• **TASK BRIEF**: Restate word for word the line with "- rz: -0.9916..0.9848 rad" and all lines after it; please stop only at the end of the listing below.
Start of Block
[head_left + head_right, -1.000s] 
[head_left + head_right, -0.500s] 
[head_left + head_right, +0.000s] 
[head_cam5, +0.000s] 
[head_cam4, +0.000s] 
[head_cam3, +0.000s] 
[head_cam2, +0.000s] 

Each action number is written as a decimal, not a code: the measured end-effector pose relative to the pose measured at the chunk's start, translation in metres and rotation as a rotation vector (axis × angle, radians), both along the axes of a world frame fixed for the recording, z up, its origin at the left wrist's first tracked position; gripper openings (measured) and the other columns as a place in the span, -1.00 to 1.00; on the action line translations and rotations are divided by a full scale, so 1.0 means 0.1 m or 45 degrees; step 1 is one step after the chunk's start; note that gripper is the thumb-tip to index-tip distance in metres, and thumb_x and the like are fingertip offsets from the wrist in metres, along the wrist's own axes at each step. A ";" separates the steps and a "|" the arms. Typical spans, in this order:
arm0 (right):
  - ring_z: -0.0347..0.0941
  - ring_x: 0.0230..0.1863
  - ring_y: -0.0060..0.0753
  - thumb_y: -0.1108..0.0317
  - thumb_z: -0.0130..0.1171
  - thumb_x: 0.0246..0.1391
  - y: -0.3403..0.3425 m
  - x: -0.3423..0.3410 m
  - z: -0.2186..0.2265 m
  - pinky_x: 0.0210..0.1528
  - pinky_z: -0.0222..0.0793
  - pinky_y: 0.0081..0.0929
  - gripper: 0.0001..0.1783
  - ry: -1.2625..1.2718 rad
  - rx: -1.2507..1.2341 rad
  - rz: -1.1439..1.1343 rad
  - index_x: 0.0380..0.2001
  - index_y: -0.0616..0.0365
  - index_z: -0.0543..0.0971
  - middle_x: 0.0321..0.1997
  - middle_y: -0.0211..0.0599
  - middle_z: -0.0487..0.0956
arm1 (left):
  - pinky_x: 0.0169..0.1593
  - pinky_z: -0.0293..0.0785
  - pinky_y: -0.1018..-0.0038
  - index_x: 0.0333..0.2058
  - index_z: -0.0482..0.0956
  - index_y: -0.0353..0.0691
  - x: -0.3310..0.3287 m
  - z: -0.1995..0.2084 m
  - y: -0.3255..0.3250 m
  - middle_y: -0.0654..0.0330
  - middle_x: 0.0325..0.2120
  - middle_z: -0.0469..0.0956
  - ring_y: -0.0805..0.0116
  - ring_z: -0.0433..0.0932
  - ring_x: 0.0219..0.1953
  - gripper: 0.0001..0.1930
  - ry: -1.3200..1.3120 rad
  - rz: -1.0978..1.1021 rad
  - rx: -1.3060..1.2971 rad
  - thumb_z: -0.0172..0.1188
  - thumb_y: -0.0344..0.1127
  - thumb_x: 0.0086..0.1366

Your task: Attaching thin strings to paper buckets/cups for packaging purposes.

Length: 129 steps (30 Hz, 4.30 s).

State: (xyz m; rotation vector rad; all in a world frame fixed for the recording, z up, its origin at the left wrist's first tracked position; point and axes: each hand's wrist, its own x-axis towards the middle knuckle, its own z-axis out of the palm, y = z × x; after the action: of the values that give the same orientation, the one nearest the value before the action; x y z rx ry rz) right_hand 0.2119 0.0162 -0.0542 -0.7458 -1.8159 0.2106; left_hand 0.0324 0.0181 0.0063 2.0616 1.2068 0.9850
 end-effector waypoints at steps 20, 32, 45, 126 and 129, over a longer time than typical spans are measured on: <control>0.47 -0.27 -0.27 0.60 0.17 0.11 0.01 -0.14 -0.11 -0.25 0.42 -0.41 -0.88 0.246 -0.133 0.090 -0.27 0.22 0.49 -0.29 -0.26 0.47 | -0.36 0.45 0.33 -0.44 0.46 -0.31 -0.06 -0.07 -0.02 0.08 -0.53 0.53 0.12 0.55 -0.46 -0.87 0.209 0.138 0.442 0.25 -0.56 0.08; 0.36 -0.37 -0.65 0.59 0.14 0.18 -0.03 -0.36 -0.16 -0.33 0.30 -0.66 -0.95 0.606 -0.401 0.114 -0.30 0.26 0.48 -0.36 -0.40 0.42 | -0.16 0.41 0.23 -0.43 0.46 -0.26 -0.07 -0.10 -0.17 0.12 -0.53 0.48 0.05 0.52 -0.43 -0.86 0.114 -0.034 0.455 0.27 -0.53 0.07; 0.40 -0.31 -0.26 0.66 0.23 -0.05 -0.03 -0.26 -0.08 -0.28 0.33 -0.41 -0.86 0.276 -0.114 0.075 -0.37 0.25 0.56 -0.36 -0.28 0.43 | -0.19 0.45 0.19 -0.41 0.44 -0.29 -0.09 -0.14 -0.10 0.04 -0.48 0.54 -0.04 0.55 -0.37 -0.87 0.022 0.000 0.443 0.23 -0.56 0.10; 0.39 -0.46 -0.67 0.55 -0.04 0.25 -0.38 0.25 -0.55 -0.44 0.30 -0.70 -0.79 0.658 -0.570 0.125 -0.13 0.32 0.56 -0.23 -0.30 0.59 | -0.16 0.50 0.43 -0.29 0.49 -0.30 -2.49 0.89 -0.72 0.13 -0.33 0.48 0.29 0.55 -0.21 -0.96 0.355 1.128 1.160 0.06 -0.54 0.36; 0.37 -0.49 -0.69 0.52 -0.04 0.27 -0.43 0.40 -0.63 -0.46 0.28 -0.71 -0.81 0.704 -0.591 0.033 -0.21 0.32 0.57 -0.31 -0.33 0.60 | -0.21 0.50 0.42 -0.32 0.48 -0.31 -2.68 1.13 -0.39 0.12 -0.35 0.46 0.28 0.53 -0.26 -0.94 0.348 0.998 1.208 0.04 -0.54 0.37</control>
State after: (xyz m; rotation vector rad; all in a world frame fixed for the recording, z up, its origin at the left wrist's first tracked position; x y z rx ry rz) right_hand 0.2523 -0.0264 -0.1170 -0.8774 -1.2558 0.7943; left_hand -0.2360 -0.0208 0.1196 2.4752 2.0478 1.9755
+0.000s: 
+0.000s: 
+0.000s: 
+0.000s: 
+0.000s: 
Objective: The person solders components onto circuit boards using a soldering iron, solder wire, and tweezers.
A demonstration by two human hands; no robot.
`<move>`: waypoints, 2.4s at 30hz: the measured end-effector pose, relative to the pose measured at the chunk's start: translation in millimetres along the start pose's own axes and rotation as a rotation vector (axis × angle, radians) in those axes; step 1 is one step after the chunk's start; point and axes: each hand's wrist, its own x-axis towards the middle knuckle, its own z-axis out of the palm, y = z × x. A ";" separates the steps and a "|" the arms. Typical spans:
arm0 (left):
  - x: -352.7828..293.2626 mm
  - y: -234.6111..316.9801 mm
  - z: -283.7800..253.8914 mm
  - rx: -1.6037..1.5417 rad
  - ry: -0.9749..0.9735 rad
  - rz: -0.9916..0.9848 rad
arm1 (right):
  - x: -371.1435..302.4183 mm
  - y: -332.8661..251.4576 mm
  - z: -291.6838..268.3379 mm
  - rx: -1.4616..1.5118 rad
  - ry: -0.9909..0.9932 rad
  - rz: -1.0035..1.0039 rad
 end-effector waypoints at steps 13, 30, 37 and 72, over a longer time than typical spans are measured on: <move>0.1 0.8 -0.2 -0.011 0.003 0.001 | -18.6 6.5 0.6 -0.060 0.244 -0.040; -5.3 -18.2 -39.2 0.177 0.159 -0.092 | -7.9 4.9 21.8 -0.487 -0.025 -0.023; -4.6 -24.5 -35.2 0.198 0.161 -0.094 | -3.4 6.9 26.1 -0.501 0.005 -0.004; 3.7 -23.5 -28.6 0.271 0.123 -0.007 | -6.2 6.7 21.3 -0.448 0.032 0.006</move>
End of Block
• **RESULT BELOW**:
  - rz: -0.9916..0.9848 rad
arm1 (right):
  - x: -371.1435..302.4183 mm
  - y: -332.8661..251.4576 mm
  - z: -291.6838..268.3379 mm
  - rx: -1.4616..1.5118 rad
  - ry: -0.9909..0.9932 rad
  - rz: -1.0035..1.0039 rad
 end-effector waypoints at steps 13, 30, 37 and 72, over a longer time than typical spans are measured on: <move>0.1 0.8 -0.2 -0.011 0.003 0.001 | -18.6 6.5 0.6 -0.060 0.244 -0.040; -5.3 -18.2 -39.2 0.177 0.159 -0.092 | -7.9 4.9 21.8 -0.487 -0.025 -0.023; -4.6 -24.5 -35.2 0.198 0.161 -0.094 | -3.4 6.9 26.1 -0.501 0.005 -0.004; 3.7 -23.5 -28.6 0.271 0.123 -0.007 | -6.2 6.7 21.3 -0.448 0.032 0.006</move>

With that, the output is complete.